Come Cerchio Blu come cercate di aiutare queste persone? Si accorgono di aver bisogno di aiuto?
La nostra associazione è impegnata da anni nel veicolare la cultura del benessere psicologico nelle forze dell’ordine, nella sicurezza e nell’emergenza. Abbiamo quindi messo in campo tutti i nostri professionisti per offrire fino a 5 colloqui psicologici gratuiti a distanza e defusing psicologici su piccoli gruppi sempre online. L’operatore di polizia, il volontario di protezione civile o anche il sanitario può contattarci via email e richiedere il supporto psicologico. A questo punto andrò ad individuare uno dei nostri psicologi psicoterapeuti che porterà avanti questo percorso, cercando di selezionare una persona vicino a lui in modo tale che sia garantita la continuità terapeutica in presenza quando finirà questa emergenza. Come Cerchio Blu siamo anche impegnati con il nostro nucleo di protezione civile che al suo interno ha un gruppo di psicologi dell’emergenza ad offrire supporto psicologico agli operatori di protezione civile del Comune di Firenze e ai volontari impegnati nei servizi di protezione civile che rilevano un carico emotivo importante. Tra l’altro stiamo pensando a come poter estendere questo servizio anche alla cittadinanza.
Purtroppo gli operatori non si accorgono di avere bisogno, siamo nella fase in cui chi opera nell’emergenza è orientato verso l’operatività e quindi non è totalmente consapevole delle proprie reazioni, delle proprie sensazioni ed emozioni. Il problema è che se questa consapevolezza non viene maturata ora, avrà un effetto nel prossimo futuro. Se non giochiamo d’anticipo l’emergenza sanitaria che stiamo vivendo diventerà una emergenza psicologica.
Questa situazione di stress coinvolge anche voi psicologi che vi trovate impegnati su più fronti da quello familiare a quello lavorativo a questo più emergenziale, come affrontate il tutto?

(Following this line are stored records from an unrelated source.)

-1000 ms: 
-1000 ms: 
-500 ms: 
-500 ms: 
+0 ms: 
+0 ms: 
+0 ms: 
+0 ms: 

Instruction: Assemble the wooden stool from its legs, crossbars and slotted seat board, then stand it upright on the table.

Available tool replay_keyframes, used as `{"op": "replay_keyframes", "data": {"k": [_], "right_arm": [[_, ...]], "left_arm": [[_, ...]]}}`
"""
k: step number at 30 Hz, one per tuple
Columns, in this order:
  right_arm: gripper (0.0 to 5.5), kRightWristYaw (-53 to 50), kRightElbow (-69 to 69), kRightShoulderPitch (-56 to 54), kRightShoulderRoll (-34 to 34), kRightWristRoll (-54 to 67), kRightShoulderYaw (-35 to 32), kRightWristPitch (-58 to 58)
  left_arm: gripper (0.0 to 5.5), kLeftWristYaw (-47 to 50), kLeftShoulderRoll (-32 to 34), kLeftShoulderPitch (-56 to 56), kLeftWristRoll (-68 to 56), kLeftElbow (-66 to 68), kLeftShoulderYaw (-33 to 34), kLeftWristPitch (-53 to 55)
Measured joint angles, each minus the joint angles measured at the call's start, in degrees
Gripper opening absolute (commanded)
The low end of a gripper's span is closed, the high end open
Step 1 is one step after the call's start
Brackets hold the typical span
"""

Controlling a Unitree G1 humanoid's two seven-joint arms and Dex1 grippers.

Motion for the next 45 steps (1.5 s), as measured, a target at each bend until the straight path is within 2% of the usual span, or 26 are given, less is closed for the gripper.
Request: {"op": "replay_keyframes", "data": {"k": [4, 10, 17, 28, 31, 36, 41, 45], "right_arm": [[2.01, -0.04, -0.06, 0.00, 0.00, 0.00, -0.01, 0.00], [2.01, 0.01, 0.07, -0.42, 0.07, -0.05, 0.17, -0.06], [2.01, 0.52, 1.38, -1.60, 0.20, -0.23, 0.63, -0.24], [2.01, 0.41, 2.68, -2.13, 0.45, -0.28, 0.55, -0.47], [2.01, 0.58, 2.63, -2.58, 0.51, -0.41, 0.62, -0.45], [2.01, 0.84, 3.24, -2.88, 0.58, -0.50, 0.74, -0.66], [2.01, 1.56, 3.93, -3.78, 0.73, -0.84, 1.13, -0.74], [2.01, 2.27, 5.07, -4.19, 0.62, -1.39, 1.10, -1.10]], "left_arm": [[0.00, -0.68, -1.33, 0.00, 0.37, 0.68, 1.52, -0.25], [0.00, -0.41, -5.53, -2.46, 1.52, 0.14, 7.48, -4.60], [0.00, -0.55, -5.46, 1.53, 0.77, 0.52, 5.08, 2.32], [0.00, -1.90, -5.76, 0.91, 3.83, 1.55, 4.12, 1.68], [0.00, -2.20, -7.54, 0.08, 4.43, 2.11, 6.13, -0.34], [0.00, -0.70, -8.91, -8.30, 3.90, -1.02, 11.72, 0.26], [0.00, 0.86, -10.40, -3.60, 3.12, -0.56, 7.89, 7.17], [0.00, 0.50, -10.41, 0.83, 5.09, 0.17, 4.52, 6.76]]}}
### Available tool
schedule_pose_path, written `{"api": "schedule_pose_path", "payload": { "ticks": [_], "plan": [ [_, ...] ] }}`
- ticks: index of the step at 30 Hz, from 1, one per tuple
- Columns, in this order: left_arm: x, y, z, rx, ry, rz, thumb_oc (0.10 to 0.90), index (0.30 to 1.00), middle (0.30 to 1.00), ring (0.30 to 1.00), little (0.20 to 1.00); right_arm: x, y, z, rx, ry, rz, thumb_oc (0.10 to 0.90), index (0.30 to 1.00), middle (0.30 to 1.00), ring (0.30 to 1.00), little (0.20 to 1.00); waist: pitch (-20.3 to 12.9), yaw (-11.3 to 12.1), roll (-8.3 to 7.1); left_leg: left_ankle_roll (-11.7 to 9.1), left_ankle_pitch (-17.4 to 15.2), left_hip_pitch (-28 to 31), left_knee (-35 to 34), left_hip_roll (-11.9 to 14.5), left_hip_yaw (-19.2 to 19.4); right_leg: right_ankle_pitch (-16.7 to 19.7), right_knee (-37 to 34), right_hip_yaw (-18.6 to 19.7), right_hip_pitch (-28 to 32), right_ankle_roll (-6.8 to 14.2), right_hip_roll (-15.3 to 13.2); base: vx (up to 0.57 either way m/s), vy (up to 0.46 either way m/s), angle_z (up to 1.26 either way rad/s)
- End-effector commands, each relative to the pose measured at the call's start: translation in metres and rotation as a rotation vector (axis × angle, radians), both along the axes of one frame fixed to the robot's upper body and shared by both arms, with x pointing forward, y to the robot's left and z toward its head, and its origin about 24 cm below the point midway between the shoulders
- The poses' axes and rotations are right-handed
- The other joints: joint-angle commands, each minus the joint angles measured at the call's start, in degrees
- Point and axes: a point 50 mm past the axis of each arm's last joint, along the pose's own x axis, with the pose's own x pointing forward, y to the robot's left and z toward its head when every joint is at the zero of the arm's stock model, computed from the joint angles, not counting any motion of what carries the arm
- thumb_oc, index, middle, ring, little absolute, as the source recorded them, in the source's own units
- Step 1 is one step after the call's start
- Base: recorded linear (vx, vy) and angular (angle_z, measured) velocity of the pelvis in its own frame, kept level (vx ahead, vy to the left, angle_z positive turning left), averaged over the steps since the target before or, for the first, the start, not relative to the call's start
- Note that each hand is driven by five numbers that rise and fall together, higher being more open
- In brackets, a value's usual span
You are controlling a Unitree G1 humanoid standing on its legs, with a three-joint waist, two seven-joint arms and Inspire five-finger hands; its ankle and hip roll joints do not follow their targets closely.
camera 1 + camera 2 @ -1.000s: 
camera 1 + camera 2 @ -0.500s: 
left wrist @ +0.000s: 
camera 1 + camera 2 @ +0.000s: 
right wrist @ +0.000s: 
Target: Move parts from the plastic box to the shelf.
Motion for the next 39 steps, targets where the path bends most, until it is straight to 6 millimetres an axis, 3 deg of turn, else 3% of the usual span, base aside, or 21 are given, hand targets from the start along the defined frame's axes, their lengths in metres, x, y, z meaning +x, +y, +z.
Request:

Noi psicologi rispecchiamo quanto detto finora. Sul piano emotivo accogliere il dolore, le paure e le angosce fa parte del nostro mestiere. Certo farlo in maniera massiccia attraverso modalità diverse dal solito è una sfida per noi. Chi opera nell’emergenza sta lavorando a ritmi disumani non riuscendo a conciliare il lavoro e la vita privata e in molte situazioni senza remunerazione e senza quel contatto umano che chi ha scelto il mio lavoro cura, veicola e usa come strumento ma, vive anche come grande soddisfazione. Questa è una emergenza sanitaria e finanziaria ma anche relazionale. Come affrontiamo il tutto? Con il sostegno psicologico, il confronto con i colleghi, supervisioni, formazioni continue e, personalmente, cercando di non dimenticare chi sono: sono una psicologa, sono anche Cristina, una donna, una mamma, una moglie con le mie incertezze, i miei bisogni e i miei difetti.